Student proposes prefrabricated housing as Sandy recovery aid

Staten Island’s recovery from October 2012’s Hurricane Sandy would benefit from new homes assembled from prefabricated components rather than homes built with traditional construction methods, said Brent Gohmert, an environmental design major at Texas A&M in a paper he wrote during the spring 2013 semester as an honors and undergraduate research scholar.

Despite receding from the headlines, the New York City borough, hard hit by the hurricane, is still rebuilding from Sandy’s destruction.

“Hundreds of homes are still in ruins,” wrote Connor Adams Sheets in the May 4, 2013 edition of the International Business Times.

Gohmert drafted a design proposal informed by his research, which involved trips to Staten Island and New Orleans neighborhoods to observe hurricane recovery efforts.

Prefabricated housing, said Gohmert, that includes aluminum framing in a grid pattern in which wall, floor or ceiling components can be simply inserted into the structure, could expedite an area’s recovery from hurricane damage. Homeowners could build their own houses by arranging and rearranging components until deciding upon a desired size and configuration.

Accessible by stairs and an elevator, Gohmert's homes would be raised 10 feet off the ground, limiting future storm surge damage while creating green space underneath.

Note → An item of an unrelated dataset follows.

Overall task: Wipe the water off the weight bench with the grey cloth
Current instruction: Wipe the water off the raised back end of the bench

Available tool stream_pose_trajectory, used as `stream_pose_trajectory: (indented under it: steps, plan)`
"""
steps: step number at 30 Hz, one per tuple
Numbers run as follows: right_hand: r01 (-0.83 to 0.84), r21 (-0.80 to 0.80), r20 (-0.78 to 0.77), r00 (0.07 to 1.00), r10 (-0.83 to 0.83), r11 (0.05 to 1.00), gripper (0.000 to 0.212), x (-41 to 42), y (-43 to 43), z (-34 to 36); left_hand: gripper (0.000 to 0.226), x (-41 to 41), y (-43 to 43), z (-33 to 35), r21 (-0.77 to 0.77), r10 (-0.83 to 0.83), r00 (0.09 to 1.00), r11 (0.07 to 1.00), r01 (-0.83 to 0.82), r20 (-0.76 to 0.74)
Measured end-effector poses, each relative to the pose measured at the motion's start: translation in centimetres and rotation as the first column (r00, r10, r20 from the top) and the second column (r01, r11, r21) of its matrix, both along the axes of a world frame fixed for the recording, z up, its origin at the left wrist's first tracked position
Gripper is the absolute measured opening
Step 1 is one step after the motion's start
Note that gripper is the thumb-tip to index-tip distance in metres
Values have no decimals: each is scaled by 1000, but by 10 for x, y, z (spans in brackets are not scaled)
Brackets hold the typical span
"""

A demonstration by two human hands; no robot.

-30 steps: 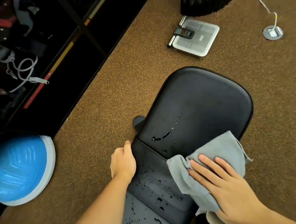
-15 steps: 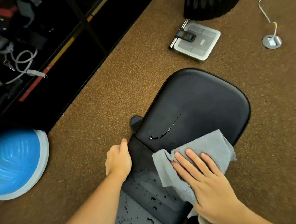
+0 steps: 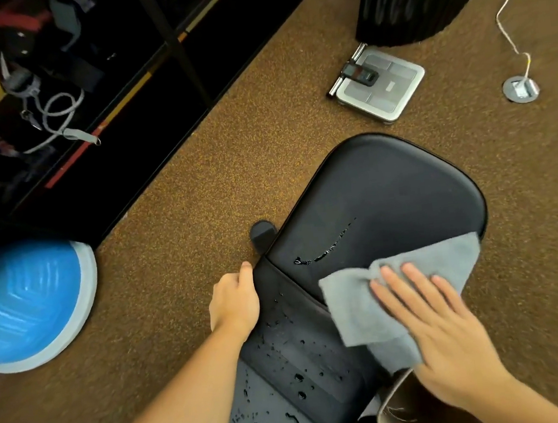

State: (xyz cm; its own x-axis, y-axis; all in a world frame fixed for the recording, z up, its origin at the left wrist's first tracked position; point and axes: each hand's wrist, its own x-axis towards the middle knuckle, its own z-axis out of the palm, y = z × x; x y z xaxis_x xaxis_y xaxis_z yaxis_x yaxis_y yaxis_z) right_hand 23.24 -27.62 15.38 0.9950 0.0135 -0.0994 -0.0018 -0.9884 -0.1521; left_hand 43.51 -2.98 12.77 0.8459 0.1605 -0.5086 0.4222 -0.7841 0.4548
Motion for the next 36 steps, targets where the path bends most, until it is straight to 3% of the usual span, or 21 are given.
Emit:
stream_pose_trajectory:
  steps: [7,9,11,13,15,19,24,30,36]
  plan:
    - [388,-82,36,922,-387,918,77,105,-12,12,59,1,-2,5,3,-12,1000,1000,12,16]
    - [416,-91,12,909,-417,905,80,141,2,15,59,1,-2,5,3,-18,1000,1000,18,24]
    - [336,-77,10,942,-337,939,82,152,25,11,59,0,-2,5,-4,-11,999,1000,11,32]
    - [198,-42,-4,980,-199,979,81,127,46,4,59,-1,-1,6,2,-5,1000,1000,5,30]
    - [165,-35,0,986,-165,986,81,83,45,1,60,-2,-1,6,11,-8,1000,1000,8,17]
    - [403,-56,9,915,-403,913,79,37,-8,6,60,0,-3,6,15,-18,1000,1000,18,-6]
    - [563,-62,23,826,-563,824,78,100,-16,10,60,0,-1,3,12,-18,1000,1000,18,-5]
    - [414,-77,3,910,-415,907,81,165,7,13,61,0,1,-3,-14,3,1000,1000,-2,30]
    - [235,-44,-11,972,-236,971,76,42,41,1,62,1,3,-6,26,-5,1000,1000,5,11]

Such homes would be easier to repair when damaged by subsequent hurricanes, because residents would be able to replace individual components instead of the entire house, he said.

“A standardized housing assembly procedure would mean an expedited response time, a structured addressing of affected residents’ needs, and the speedy reconstruction of their futures,” said Gohmert, who researched the effects of past hurricanes, critiques of disaster response efforts and various post-hurricane housing options.

Components could be designed and built to precise specifications using building information modeling, he said.

“Off-site construction has evolved greatly since the arrival of BIM,” said Gohmert. The designer to not only determines the exact dimensions of the house’s frame also capable of selecting the best materials for each element,” said Gohmert. “With this information, the structure is able to be prefabricated with precision and little to no waste.”

He added that after materials are delivered to a site, with prefabricated housing one can simply read a set of instructions in order to assemble a new residence ready for occupants within weeks instead of months.

While considering the type of housing that would best aid in Staten Island’s recovery, Gohmert was inspired by the Loblolly House, a prefabricated residence designed by architect Stephen Kieran.

“It’s a masterpiece of prefabricated construction,” said Gohmert. “The Loblolly House demonstrates the substantial benefits available when using building information modeling techniques to design a structure.”

The house highlights the most significant difference between an assembled and a constructed house. 

“Assembly can be performed with rudimentary skill and just a few simple tools,” said Kieran. “Construction, directed by unwritten knowledge passed along through formal training and apprenticeship, is complex and often requires considerable skill, training, and specialized tools and equipment.”